- _Aim of the task_
Could you set down exactly the lines of the data below, starting at the one that holds "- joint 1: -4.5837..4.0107" and ending at the one that holds "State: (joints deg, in", both included, and only those?

________

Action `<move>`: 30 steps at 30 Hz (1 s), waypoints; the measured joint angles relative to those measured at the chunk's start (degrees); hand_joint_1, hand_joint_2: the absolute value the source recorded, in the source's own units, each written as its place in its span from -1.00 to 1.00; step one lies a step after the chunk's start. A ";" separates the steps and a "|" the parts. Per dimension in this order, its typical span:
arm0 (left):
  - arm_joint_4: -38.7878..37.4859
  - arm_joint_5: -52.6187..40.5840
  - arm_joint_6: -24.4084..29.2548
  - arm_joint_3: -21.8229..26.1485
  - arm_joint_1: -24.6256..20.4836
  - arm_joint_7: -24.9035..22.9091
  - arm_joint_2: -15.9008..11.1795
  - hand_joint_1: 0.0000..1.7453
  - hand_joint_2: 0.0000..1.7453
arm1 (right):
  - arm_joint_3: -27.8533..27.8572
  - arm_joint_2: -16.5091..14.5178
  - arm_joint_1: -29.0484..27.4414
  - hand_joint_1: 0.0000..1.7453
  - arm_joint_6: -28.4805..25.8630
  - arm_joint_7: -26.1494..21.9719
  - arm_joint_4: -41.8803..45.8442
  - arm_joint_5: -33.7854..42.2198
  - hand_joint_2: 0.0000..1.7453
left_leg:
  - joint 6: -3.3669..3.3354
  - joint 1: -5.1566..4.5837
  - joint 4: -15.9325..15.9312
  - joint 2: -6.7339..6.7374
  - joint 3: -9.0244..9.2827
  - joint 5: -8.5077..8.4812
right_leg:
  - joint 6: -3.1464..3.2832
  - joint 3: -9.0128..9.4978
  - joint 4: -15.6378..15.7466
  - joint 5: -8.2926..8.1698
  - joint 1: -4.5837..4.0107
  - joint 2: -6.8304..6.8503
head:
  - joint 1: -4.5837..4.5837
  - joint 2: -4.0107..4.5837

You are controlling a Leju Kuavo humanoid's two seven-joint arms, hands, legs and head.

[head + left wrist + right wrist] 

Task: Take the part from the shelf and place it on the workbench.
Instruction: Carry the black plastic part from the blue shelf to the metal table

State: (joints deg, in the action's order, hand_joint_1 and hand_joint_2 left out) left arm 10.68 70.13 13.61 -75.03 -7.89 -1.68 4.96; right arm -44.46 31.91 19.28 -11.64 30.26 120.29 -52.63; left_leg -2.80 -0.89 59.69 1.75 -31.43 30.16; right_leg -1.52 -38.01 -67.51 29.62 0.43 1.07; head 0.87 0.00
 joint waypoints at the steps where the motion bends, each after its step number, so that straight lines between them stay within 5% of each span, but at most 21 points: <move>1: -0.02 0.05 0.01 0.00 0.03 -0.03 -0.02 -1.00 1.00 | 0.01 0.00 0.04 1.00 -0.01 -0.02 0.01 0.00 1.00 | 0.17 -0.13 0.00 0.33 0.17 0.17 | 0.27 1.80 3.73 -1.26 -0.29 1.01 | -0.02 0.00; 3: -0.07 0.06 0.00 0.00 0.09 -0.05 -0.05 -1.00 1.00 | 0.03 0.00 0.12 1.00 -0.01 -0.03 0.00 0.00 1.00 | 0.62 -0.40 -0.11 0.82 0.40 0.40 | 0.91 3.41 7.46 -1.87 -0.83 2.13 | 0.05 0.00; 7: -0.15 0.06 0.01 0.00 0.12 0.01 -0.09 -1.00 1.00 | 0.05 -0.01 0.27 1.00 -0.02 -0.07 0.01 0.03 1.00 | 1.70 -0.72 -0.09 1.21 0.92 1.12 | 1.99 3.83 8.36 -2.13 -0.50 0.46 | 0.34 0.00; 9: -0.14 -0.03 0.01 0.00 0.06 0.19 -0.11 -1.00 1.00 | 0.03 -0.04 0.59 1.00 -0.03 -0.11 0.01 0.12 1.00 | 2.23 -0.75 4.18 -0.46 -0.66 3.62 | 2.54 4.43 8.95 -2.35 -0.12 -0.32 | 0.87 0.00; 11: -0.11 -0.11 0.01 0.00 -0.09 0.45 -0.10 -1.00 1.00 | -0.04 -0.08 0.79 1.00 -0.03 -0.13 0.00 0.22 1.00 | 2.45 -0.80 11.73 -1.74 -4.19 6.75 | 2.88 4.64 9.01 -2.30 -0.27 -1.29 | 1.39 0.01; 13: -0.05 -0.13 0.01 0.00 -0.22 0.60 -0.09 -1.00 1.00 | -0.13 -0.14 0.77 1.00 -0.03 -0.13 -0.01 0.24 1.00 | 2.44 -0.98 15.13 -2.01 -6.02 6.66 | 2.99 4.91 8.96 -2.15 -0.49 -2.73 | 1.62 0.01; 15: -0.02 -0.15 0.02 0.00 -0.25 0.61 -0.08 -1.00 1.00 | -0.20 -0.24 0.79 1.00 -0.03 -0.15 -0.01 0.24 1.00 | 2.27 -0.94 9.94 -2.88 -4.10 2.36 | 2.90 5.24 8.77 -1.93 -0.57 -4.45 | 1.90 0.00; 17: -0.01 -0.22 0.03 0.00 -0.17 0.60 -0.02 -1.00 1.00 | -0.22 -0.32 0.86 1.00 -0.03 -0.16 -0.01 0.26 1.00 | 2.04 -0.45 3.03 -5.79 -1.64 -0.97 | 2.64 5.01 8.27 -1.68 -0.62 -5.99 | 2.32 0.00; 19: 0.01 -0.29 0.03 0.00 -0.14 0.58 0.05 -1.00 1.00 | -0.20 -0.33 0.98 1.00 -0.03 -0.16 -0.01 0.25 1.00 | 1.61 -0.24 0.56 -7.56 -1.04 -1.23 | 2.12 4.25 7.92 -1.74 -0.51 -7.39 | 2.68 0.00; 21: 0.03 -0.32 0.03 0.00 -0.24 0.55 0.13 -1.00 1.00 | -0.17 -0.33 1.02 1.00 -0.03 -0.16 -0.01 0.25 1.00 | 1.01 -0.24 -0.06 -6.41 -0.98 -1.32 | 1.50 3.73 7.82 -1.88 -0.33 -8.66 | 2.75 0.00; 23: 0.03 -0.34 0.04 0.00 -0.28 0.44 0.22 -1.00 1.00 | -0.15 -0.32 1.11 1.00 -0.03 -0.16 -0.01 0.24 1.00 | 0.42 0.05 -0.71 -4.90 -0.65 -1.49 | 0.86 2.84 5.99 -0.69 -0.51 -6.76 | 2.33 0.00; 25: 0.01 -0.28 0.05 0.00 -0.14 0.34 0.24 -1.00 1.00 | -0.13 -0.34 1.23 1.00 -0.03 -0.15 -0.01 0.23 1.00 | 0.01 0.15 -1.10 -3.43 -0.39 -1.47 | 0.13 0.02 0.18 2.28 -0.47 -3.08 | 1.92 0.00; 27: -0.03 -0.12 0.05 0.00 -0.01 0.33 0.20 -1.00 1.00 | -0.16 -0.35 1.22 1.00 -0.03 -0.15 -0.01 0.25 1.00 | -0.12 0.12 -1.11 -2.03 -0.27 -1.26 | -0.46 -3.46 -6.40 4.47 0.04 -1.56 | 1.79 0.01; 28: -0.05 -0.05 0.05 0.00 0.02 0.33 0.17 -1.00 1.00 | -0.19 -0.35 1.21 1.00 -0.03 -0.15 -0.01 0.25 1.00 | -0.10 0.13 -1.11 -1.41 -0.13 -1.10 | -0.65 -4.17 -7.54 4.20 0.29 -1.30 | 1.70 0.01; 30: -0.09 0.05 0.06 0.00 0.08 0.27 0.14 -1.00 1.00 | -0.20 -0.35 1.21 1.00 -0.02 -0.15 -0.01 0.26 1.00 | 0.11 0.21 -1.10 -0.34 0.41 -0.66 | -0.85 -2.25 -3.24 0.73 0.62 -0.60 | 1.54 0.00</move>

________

- _Answer box_
  - joint 1: -4.5837..4.0107
  - joint 2: -6.8304..6.8503
head:
  - joint 1: -4.5837..4.5837
  - joint 2: -4.0107..4.5837

You are controlling a Leju Kuavo humanoid's two seven-joint arms, hands, legs and head.

[head + left wrist + right wrist] 

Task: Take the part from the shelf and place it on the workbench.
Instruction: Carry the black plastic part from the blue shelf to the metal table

State: (joints deg, in the action's order, hand_joint_1 and hand_joint_2 left out) left arm 10.68 70.13 13.61 -75.03 -7.89 -1.68 4.96; right arm -44.46 31.91 19.28 -11.64 30.26 120.29 -52.63; left_leg -2.80 -0.89 59.69 1.75 -31.43 30.16; right_leg -1.52 -38.01 -67.51 29.62 0.43 1.07; head 0.87 0.00

The output is finished and nothing more is needed.